Problem to solve: Copy each line below containing "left".

------------------------------------------------

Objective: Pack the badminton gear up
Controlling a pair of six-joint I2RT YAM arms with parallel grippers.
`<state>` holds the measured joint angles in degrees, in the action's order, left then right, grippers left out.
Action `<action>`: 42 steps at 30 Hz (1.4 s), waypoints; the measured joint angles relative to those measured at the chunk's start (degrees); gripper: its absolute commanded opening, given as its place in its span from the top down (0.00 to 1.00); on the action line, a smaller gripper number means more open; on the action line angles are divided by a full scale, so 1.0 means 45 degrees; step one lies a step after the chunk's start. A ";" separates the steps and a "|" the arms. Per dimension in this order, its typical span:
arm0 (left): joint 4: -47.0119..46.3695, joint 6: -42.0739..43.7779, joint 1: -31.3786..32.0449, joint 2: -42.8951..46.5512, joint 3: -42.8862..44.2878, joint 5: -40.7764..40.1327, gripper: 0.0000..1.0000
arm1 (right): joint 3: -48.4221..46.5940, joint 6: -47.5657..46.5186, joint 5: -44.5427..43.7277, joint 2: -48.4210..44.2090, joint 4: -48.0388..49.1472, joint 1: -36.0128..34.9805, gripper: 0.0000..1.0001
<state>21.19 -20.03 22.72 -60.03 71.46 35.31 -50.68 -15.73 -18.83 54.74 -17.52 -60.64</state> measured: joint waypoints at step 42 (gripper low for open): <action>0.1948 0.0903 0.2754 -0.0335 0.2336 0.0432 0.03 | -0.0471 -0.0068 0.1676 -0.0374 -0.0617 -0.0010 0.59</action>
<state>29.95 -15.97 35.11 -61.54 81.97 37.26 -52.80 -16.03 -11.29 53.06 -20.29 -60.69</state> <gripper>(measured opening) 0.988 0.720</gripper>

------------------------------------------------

Answer area:
`<state>` holds the measured joint angles in degrees, in the action's order, left then right, grippers left out.
arm0 (left): joint 4: -47.0119..46.3695, joint 6: -42.0739..43.7779, joint 1: -31.3786..32.0449, joint 2: -42.8951..46.5512, joint 3: -42.8862..44.2878, joint 5: -40.7764..40.1327, gripper: 0.0000..1.0000

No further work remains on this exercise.